TASK DIRECTIONS: Pull every line with "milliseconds" from the entries below.

THE DATA:
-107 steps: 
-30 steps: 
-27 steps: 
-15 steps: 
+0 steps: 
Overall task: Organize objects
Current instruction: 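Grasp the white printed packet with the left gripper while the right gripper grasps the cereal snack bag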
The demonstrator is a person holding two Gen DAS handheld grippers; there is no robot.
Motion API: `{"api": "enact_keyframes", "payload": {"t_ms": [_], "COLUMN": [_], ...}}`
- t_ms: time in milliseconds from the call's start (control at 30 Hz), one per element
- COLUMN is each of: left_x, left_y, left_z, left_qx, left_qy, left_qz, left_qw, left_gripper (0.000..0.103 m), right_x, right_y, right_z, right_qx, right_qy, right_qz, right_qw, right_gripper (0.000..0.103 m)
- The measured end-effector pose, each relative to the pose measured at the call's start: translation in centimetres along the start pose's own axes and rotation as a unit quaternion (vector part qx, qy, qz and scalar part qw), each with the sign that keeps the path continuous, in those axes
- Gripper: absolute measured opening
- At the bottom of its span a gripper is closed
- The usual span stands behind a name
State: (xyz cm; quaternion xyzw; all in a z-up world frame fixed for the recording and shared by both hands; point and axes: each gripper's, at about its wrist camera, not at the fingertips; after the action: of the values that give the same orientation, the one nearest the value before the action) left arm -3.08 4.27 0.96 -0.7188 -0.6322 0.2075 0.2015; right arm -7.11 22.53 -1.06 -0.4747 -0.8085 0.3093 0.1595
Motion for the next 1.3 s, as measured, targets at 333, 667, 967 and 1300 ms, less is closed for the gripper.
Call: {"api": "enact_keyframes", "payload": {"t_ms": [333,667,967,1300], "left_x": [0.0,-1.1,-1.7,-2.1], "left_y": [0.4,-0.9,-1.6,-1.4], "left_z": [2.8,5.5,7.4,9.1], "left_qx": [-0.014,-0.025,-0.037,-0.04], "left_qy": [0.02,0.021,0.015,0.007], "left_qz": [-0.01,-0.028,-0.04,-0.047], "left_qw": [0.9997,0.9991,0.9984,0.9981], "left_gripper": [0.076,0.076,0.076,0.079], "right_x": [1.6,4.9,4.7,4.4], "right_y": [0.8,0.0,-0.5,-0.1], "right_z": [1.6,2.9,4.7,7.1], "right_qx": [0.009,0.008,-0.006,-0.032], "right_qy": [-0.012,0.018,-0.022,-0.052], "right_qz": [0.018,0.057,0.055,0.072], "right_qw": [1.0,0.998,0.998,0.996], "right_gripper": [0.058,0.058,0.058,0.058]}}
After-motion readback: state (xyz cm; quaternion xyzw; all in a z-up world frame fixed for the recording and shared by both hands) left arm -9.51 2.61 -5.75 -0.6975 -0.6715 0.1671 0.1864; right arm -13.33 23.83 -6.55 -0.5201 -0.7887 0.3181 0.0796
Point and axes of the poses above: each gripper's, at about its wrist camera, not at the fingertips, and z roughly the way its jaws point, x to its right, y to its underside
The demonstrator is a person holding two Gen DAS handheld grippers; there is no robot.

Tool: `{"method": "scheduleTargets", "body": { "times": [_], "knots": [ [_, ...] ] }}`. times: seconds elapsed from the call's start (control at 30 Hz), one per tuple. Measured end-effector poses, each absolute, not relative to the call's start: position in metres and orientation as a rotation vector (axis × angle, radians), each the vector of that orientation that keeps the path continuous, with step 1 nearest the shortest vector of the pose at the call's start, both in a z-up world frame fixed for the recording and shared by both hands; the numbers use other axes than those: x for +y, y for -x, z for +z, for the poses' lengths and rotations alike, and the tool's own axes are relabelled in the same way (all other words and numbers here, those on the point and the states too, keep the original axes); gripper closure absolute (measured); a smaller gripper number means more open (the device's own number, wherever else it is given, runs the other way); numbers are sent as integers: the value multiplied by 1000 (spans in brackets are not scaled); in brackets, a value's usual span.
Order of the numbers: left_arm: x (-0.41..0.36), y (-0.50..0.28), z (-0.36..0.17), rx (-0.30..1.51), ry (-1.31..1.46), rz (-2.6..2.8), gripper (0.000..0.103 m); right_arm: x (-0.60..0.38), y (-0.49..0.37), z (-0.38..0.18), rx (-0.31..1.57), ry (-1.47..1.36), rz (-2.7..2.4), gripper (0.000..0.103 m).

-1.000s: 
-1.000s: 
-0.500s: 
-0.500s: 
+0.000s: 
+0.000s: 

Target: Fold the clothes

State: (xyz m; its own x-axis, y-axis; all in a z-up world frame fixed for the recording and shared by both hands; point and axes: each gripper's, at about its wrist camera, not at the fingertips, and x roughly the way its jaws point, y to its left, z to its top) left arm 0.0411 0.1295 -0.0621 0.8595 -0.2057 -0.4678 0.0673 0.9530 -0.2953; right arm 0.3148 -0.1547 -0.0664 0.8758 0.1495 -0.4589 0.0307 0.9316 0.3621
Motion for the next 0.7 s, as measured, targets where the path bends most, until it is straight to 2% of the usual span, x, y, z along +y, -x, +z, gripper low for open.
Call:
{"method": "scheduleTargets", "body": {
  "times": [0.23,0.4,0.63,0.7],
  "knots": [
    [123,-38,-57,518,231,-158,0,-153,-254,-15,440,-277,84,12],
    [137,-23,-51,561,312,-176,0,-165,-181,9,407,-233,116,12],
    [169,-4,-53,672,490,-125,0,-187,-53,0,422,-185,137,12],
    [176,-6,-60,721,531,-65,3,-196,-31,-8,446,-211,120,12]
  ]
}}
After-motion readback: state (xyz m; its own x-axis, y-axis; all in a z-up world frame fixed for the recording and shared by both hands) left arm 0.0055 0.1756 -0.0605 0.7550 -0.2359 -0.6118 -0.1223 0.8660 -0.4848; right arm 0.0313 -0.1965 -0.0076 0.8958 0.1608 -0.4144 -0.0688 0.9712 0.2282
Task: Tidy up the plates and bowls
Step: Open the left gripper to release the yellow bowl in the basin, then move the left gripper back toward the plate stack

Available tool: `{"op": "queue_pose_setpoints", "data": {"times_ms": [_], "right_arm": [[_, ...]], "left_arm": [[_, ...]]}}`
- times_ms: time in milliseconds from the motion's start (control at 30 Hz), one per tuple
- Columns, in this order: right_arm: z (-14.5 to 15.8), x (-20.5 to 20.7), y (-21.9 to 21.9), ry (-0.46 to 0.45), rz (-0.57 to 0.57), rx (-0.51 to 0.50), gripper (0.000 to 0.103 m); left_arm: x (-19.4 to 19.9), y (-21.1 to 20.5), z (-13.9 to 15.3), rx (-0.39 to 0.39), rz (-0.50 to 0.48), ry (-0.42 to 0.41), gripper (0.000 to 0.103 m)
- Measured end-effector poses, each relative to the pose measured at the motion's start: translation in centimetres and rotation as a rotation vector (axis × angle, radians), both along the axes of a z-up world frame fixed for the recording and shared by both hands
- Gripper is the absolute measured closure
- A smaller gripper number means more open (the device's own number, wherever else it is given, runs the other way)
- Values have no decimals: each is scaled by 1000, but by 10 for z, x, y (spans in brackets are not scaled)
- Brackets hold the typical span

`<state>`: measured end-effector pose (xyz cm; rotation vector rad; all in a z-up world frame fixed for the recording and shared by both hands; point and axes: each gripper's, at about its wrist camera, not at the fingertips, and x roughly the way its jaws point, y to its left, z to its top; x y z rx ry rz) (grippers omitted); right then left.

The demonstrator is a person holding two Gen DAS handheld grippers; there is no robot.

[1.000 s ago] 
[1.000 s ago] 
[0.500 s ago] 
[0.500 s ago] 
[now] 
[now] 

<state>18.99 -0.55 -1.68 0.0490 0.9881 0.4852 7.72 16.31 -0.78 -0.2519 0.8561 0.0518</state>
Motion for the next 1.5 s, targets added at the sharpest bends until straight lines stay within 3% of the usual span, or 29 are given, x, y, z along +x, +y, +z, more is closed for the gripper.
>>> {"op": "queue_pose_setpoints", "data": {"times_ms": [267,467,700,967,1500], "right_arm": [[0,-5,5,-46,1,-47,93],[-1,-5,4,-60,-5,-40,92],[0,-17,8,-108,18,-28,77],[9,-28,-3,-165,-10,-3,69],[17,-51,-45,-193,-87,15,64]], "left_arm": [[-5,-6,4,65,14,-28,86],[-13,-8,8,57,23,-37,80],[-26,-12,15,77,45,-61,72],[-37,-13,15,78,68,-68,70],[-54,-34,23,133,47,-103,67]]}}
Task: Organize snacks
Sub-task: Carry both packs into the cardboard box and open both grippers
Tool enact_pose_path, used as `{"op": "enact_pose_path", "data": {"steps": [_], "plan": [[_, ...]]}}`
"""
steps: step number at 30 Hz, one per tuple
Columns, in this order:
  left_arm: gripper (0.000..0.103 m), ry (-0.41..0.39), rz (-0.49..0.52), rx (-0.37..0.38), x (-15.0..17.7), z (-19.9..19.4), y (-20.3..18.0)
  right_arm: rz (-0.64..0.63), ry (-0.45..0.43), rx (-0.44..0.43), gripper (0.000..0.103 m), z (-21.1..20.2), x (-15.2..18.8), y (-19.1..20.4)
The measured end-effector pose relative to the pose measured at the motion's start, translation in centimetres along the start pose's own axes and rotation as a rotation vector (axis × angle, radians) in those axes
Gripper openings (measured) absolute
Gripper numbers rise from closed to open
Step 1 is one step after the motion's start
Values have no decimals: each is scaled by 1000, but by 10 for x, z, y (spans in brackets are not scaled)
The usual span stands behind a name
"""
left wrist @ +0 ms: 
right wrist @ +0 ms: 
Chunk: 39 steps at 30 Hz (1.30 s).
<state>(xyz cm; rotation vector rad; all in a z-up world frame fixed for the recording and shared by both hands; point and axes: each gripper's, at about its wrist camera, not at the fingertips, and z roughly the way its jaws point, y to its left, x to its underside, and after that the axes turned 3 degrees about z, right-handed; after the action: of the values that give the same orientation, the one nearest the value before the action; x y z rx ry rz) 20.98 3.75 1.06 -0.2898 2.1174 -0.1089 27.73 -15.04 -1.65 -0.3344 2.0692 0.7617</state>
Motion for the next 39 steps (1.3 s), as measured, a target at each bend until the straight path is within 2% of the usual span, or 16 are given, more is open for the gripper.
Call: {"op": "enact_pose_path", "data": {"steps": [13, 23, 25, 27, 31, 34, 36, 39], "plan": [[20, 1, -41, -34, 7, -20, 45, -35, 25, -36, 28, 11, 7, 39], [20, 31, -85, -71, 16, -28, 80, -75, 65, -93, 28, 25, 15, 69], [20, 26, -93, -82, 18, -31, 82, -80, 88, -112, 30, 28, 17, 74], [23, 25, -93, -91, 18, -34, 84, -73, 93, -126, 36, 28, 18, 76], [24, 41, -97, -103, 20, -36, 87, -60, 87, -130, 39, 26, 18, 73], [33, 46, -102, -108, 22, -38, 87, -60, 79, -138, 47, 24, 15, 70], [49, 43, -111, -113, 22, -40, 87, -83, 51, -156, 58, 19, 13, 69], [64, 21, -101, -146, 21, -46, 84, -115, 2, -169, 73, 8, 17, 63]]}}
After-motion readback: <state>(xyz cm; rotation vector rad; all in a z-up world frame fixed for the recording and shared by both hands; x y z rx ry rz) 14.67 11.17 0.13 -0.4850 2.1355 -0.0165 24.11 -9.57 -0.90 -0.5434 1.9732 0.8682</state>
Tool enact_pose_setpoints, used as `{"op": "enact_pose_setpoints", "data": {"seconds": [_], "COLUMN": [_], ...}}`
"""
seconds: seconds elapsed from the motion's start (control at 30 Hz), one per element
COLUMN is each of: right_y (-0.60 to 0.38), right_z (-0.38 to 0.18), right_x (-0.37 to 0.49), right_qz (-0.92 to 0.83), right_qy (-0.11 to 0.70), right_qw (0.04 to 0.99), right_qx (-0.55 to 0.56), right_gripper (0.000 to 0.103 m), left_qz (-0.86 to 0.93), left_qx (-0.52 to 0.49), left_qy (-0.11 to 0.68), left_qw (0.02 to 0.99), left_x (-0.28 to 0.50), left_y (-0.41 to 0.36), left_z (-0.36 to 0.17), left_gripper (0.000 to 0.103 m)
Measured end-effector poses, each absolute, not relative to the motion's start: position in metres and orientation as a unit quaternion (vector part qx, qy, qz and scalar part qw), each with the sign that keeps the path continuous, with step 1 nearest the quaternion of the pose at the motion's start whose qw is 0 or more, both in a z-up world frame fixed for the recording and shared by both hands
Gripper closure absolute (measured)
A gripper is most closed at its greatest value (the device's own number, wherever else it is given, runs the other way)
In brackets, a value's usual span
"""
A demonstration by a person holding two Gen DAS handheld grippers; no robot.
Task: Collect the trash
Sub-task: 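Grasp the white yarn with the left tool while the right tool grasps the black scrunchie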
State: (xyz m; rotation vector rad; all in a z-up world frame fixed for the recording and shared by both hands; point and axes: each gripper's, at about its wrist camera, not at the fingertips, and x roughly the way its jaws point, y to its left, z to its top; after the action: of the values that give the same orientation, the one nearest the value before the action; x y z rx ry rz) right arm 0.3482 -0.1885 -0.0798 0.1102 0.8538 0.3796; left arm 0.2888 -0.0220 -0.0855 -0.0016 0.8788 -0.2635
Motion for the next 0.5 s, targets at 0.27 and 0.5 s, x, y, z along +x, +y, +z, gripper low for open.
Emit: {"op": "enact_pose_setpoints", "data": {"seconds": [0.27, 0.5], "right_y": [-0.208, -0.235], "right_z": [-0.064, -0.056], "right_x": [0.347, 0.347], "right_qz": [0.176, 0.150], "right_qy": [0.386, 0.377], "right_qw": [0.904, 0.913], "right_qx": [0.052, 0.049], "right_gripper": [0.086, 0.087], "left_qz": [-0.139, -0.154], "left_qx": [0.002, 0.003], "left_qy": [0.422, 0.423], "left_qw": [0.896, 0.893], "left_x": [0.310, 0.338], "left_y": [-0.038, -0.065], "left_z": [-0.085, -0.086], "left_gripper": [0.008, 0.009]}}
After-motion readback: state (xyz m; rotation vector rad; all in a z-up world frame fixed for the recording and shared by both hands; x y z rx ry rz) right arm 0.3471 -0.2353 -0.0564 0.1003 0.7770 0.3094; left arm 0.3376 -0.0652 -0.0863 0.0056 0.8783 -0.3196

YOUR SOLUTION:
- t_ms: time in milliseconds from the call's start (control at 30 Hz), one per element
- times_ms: time in milliseconds from the motion's start (control at 30 Hz), one per tuple

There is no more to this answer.